Ao Correio, o fundador do abrigo, Ihago de Melo Lemos, disse que, após conversar com o ex-dono, enviou o endereço do local para que o cachorro fosse levado. “Conversamos com jeitinho, com medo de ele cumprir a promessa”, conta.

Ainda segundo o voluntário, 29 anos, é normal esse tipo de ameaça e a ONG recebe mensagens parecidas quase todo dia. “Já aconteceu muito. As pessoas acham que temos que assumir a responsabilidade que é delas… É direto! Quando não ameaçam, jogam uma caixa com animais aqui no abrigo e vão embora.”
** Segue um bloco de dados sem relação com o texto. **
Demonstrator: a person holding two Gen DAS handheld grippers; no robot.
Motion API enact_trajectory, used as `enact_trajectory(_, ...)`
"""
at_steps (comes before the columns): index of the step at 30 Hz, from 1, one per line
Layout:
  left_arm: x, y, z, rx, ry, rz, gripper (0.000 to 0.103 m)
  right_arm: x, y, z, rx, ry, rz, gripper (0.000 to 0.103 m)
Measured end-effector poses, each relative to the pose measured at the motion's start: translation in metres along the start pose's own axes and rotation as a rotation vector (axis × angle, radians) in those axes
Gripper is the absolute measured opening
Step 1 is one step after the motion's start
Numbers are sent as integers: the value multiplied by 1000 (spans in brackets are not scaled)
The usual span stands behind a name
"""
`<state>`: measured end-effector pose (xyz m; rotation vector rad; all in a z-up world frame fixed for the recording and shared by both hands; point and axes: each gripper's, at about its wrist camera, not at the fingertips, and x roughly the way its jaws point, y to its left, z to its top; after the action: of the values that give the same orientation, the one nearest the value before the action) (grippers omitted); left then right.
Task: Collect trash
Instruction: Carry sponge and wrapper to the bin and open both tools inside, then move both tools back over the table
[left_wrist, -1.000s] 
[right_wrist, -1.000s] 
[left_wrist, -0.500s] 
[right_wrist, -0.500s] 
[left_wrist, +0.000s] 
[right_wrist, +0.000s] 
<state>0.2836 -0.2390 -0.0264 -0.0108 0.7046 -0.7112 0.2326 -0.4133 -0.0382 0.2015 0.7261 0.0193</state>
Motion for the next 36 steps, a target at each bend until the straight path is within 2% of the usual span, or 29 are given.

No mesmo dia da repercussão, durante a madrugada, uma caixa lacrada com vários filhotes foi deixada no abrigo. “As pessoas aproveitam que [o local] é humilde e não tem câmera. Com os abandonos, o trabalho acaba ficando ainda mais prejudicado por não termos condições financeiras e estruturais.”

Além do Paçoca

O Abrigo do Acolhimento funciona desde 2018 na Cidade Ocidental. Ihago começou com sete cachorros e, após a pandemia, o número saltou para mais de 200 animais. De acordo com o dono da ONG, infelizmente, muitos estão em situação bem pior que Paçoca.

“Hoje em dia a gente só pega casos de extrema necessidade, como animais atropelados, debilitados e muito magros”, diz. Tem todo tipo de caso: desde animal que chega com uma pata quebrada a animal que aparece com os olhos furados. A maior parte dos animais, ao serem acolhidos, precisam de cirurgias ou cuidados especiais.

Sem ajuda financeira de entidades e superlotado, o Abrigo do Acolhimento se mantém no limite. “A gente vai levando e mantendo. Mantendo na dificuldade”, diz Ihago. Com cada vez mais cachorros para sustentar, a ração, por exemplo, foi trocada pela mais barata. “Cachorro que levava cerca de três meses para se recuperar, agora leva seis”, menciona o responsável. A recuperação lenta dos cães vem sendo um problema para a ONG, já que cachorro doente dificilmente é adotado.

Os cães adultos, de grande porte e vira-latas são os que mais sofrem. Tem cachorro que não foi adotado por nenhuma família desde a abertura do abrigo, há quatro anos. Ihago conta que o número de adoções reduziu ainda mais durante a pandemia — em contrapartida, o número de abandonos aumentou.

“Sempre pensamos em fechar o abrigo, mas como podemos parar com essa quantidade de animais? O que vamos fazer? Temos que continuar”, explica o voluntário.

Doações e adoção

A principal fonte de renda do abrigo são as doações, feitas por PIX, transferência ou fisicamente (com dinheiro ou mantimentos). O que tem sido doado no momento, no entanto, não está sendo o suficiente. Segundo o dono, os gastos mensais com as contas e com os animais somam cerca de R$ 6 mil. As doações totalizam, no máximo, R$ 4 mil.

As adoções são feitas por meio de contato no Instagram ou no WhatsApp da ONG.

Abandono 60% na pandemia

Apesar de não haver estatísticas oficiais, um estudo feito em 2020 pela Organização Mundial da Saúde (OMS) indica que mais de 30 milhões de cães e gatos se enquadram ‘em situação de abandono’ no Brasil.

Segundo a gerente de projetos da ONG Ampara Animal e membro do CRMV-SP, Rosangela Gebara, o índice de abandono aumentou cerca de 60% entre julho de 2020 e o terceiro trimestre de 2021.

“Alguns protetores declararam aumento de abandono de 300%, de 150%, outros de 30%. Este dado se torna ainda mais agravante quando vemos que o número de doações também diminuiu por causa da pandemia, em que quase não teve eventos de adoção. A crise econômica e social exacerbou um problema antigo que é a falta de responsabilidade das pessoas com os animais. Então, quando a pessoa está passando por um momento difícil, a primeira coisa que ela faz é abandonar o mais vulnerável”, destacou a especialista.

Caso o dono não possa mais ficar com o pet, o ideal é que converse com protetores ou busque uma nova casa que garanta uma boa qualidade de vida para o animal. Abandono nunca deve ser uma opção.